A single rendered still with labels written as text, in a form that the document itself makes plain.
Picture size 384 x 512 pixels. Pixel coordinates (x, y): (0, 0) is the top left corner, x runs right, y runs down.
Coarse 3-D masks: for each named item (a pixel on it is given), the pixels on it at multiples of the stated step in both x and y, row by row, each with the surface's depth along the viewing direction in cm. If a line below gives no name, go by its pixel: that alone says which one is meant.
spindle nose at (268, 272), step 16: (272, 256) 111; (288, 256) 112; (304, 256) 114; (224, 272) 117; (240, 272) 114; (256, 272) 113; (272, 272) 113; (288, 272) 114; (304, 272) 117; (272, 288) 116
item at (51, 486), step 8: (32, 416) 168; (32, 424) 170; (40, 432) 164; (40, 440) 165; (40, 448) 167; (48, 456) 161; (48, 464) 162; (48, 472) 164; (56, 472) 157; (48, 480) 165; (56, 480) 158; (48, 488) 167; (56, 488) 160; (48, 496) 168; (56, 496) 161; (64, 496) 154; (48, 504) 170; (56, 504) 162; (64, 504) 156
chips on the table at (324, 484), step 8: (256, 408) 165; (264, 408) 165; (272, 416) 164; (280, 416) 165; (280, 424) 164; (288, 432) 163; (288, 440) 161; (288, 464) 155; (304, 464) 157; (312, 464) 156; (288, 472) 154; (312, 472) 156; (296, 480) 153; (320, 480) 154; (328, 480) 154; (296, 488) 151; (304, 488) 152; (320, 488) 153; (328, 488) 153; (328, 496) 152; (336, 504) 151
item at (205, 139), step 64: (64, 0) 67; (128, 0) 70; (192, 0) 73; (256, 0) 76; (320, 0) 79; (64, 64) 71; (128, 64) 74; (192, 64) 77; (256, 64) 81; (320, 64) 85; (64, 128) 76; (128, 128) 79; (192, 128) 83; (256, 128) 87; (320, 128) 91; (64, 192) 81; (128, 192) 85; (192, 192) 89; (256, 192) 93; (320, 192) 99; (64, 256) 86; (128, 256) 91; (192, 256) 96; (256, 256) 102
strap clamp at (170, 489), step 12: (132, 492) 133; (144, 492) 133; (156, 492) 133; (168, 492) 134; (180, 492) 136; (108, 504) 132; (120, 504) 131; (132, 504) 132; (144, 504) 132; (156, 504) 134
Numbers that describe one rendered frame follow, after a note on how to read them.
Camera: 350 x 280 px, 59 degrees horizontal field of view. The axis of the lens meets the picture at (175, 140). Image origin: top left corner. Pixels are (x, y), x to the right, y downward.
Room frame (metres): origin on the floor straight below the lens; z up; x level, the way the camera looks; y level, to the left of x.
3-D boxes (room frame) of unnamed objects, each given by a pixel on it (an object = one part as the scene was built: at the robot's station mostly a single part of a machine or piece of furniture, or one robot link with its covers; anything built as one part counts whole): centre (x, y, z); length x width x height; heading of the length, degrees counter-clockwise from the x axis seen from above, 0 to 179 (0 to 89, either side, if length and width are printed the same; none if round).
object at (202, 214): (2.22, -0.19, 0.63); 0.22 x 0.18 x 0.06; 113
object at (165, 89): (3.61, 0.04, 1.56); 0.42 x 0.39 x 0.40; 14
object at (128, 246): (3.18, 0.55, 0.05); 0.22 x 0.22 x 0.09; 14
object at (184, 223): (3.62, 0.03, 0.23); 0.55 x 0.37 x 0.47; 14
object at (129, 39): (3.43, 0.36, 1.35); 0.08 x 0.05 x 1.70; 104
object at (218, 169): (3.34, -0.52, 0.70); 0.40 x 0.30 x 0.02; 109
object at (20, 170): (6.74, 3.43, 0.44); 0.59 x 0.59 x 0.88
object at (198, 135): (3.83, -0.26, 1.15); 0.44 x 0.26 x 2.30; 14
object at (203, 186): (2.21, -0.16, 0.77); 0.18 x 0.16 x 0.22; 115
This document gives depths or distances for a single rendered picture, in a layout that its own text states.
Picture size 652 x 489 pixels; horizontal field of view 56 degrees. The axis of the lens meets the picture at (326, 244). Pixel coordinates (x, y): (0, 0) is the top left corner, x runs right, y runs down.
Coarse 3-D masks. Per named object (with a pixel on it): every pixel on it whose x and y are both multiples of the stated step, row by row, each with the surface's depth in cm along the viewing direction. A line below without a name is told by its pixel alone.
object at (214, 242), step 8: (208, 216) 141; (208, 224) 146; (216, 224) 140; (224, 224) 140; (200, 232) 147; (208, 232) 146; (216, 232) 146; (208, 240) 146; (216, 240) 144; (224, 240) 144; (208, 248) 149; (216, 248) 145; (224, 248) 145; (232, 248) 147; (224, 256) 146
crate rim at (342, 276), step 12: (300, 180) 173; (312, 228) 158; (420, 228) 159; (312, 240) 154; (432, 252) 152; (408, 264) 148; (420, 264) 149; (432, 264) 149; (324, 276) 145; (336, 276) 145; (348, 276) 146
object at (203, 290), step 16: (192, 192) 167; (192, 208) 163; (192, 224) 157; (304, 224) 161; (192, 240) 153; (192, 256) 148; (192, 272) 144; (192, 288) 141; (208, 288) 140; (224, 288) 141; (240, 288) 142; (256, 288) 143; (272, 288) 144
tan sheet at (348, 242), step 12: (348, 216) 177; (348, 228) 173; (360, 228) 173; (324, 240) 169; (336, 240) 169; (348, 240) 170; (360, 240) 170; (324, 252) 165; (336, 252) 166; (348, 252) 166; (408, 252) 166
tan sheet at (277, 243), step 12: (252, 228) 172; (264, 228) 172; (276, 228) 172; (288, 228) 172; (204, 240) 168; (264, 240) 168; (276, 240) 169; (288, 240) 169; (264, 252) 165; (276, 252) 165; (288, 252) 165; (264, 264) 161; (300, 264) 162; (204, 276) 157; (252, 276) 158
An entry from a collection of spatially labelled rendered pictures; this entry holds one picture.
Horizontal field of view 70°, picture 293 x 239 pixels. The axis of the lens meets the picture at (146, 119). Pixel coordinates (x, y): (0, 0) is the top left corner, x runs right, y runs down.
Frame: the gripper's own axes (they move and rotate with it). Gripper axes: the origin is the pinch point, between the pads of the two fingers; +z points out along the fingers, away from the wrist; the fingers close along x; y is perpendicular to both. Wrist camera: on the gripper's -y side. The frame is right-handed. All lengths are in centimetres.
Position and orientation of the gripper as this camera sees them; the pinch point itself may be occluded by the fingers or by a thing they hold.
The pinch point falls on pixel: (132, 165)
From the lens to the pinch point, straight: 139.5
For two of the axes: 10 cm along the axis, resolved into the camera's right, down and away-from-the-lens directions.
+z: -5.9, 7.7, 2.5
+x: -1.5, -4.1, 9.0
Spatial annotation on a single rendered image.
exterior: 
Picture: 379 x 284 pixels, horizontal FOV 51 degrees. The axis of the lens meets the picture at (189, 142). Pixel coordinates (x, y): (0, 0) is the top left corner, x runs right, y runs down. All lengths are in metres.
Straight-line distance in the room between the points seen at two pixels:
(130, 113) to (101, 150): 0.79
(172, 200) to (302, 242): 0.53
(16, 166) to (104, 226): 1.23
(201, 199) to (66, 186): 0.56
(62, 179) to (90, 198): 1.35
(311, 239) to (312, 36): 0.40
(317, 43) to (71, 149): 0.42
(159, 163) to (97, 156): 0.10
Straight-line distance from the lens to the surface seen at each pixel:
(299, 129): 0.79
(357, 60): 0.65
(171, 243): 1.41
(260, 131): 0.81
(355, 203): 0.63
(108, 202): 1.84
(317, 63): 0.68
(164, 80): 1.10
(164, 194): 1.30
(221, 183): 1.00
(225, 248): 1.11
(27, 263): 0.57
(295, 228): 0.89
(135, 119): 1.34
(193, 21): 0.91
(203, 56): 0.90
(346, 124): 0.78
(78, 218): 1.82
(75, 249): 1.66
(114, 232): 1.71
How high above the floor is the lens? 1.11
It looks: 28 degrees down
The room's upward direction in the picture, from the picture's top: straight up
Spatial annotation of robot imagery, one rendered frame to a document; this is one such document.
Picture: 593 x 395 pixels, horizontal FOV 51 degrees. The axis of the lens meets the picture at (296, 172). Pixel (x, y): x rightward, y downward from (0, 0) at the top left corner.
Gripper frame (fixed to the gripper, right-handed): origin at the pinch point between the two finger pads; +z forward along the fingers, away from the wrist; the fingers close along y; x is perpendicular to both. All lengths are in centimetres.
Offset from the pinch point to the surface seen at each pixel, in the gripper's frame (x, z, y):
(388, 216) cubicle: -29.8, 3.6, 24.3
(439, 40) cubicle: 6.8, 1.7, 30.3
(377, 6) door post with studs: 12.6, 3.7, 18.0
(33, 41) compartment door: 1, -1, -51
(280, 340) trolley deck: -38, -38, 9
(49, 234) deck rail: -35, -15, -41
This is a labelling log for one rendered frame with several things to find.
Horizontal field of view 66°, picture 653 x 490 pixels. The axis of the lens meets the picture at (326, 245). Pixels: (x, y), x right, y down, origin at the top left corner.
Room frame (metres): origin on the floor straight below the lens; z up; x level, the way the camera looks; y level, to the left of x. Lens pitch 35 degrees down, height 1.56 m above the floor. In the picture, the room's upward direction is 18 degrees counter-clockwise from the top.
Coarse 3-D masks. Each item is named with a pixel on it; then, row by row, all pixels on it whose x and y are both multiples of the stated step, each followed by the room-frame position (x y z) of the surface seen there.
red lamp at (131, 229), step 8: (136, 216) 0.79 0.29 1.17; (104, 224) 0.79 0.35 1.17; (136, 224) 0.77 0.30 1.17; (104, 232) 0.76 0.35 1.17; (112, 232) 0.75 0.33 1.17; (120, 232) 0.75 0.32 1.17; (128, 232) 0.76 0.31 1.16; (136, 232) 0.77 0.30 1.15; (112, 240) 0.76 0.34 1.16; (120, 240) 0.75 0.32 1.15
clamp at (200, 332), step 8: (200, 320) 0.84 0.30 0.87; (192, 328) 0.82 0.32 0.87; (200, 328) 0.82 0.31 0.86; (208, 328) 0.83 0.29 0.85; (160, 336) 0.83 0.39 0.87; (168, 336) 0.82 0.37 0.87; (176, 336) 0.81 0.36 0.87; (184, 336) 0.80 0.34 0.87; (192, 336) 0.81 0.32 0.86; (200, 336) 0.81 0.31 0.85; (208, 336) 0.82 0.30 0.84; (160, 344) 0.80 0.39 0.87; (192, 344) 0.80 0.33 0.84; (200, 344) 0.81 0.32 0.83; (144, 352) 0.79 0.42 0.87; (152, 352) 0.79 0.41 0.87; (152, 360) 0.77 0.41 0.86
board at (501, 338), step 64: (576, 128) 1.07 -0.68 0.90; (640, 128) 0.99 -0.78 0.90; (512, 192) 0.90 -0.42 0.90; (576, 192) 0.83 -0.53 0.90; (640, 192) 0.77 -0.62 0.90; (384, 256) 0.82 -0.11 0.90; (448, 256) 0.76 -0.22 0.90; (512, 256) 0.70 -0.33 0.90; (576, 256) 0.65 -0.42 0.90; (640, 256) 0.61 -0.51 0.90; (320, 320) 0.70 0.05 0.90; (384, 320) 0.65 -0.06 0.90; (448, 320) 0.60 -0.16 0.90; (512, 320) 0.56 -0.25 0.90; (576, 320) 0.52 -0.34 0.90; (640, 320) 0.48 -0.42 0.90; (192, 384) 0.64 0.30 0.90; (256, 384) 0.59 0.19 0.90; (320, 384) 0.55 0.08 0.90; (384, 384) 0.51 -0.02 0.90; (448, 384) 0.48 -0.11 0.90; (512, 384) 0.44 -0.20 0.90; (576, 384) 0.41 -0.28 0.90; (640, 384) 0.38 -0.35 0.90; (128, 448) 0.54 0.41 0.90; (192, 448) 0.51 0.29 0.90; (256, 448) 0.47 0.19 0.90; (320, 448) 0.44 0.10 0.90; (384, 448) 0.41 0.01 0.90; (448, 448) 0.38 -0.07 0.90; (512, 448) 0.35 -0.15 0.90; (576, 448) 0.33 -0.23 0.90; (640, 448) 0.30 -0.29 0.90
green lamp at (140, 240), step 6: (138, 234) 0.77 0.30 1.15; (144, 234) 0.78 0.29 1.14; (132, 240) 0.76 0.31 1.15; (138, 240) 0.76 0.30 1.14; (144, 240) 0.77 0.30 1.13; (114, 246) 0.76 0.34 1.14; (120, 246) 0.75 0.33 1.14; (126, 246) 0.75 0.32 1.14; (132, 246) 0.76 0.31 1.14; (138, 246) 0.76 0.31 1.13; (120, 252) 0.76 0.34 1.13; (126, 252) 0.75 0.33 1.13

★ ★ ★

Repeat word for word the lines above that run from the line containing "(164, 194): 1.30" through the line containing "Spatial annotation of", both ends included, and nothing else.

(164, 194): 1.30
(221, 183): 1.00
(225, 248): 1.11
(27, 263): 0.57
(295, 228): 0.89
(135, 119): 1.34
(193, 21): 0.91
(203, 56): 0.90
(346, 124): 0.78
(78, 218): 1.82
(75, 249): 1.66
(114, 232): 1.71
How high above the floor is the lens? 1.11
It looks: 28 degrees down
The room's upward direction in the picture, from the picture's top: straight up
Spatial annotation of robot imagery, one rendered frame to a document; this is one such document.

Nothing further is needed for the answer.